Effect of additives on the oxidative stability and corrosivity of biodiesel samples derived from baassu oil and residual frying oil: an experimental and theoretical assessment

Abstract

The objective of this work is to evaluate the effect of the addition of N,N′-di-sec-butyl-p-phenylenediamine (PDA), IONOL, and hydrogenated cardanol (HC) (500 mg/kg, each) on the oxidative stability and corrosivity of biodiesel obtained from babassu oil (BB) and from residual frying oil (BRFO). Oxidative stability was assessed by induction period (IP) using the Rancimat method (EN 14112), while the corrosivity was assessed by the mass losses of copper coupons immersed in the biodiesel samples (ASTM TM0169/G31-12a (2010)). The most severe corrosion was observed for the fresh biodiesel samples without any additives (4.85 mpy for BB, and 5.00 mpy for BRFO). Using PDA, IONOL, and HC as additives inhibited the copper corrosion in both biodiesel samples (between 0.61 and 3.09 mpy for BB, and between 2.19 and 4.69 mpy for BRFO). The use of IONOL and PDA as additives, besides showing a decrease in corrosion rates, also improved the oxidative stability (IP values) for both biodiesel samples (by 66 and >100 h, for BB; and by 3.31 and 7.23 h, for BRFO, respectively), demonstrating that these additives have bi-functionality in these biodiesel samples.
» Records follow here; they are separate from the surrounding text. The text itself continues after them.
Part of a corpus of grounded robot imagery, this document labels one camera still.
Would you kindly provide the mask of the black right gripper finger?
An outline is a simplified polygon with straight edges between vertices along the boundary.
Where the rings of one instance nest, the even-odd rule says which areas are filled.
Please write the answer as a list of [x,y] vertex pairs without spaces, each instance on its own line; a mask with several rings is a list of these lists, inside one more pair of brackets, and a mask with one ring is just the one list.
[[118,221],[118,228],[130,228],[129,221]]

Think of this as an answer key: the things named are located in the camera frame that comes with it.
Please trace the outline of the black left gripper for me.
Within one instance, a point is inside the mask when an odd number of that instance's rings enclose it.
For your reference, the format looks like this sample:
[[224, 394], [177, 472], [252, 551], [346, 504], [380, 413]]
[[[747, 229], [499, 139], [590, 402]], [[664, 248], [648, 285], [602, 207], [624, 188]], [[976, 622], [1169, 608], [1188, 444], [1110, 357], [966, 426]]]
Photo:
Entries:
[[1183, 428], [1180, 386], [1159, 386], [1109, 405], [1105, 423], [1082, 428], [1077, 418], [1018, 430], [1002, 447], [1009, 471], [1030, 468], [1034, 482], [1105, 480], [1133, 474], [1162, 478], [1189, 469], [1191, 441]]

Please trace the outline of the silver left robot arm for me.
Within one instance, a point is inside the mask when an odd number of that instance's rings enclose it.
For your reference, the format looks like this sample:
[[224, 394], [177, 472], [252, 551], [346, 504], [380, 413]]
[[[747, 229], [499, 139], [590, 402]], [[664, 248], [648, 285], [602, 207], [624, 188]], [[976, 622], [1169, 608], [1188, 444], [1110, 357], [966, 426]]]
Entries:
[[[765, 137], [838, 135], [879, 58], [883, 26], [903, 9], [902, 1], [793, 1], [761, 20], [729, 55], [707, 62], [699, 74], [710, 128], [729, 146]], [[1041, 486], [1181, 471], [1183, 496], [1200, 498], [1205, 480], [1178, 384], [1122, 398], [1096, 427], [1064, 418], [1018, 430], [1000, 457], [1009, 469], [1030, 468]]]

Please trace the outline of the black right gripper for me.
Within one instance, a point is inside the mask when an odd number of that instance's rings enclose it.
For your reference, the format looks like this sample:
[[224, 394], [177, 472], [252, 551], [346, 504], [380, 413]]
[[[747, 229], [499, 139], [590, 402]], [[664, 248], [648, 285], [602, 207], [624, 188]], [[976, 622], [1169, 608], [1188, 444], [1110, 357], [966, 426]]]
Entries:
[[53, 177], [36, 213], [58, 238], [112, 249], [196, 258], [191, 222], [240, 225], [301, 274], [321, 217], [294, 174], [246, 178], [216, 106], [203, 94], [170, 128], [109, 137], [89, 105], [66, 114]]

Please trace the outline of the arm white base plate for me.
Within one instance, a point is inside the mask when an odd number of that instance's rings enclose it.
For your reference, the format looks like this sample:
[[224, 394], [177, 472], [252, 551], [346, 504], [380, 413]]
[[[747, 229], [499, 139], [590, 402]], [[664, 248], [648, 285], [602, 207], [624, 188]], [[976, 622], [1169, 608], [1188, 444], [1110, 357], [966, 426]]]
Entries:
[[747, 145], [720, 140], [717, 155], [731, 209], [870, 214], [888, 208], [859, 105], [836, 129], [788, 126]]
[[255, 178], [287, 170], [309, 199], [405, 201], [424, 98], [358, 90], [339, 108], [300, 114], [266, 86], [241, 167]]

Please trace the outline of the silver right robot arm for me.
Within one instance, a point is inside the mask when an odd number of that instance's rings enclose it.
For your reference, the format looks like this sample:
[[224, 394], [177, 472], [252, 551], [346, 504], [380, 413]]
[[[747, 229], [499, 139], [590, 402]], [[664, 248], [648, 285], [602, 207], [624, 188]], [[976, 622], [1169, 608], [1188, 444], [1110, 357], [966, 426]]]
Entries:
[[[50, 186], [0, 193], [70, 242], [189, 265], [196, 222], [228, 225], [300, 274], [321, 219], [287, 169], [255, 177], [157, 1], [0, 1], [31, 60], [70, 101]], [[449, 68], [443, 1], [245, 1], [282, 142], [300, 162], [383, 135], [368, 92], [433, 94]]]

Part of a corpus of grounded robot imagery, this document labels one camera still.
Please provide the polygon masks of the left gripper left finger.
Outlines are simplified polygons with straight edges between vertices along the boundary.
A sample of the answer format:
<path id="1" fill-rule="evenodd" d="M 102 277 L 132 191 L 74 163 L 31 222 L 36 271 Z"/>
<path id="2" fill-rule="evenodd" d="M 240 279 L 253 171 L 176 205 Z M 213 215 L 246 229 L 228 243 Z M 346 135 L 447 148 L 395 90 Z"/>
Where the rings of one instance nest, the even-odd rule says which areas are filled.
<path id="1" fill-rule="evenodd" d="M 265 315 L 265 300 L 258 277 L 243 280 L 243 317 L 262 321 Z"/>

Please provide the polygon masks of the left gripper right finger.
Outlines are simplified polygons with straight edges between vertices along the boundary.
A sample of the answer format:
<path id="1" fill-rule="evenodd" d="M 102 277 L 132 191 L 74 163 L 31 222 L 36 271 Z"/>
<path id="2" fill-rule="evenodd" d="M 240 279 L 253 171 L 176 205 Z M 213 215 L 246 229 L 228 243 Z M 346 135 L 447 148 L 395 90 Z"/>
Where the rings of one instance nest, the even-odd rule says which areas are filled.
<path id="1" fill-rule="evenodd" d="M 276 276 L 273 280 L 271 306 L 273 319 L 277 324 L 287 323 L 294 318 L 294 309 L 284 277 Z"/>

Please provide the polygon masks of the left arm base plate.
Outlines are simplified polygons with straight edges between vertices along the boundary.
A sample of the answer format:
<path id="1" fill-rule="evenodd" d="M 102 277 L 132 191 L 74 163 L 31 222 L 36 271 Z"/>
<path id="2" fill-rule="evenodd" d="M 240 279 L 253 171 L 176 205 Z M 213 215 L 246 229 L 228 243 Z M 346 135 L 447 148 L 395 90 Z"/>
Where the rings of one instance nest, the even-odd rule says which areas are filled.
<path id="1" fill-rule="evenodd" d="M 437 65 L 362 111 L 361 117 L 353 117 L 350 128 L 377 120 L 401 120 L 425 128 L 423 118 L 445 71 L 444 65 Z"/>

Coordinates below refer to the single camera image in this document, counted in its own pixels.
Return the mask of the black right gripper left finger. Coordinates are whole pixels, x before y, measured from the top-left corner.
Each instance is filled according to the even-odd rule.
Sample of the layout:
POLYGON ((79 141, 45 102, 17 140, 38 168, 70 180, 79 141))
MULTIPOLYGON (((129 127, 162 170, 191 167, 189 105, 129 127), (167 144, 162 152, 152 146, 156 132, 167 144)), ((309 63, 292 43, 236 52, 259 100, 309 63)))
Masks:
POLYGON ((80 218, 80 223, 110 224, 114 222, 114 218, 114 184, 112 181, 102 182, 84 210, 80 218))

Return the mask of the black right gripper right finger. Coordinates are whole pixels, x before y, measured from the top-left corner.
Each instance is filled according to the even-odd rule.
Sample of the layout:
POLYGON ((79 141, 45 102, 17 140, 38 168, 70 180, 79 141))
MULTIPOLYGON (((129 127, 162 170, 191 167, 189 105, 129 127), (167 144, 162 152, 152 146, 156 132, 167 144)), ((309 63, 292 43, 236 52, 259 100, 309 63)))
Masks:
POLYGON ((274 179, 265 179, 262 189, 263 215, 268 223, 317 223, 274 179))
Conversely, the use of HC increased the oxidative stability for BB (by 10.82 h) but also presented a pro-oxidant effect on biodiesel obtained from residual frying oil, decreasing its IP value by ca. 18%. Finally, theoretical studies were carried out based on the formalism of the functional density theory, which confirmed that PDA has indeed the highest anti-corrosion potential among the studied additives.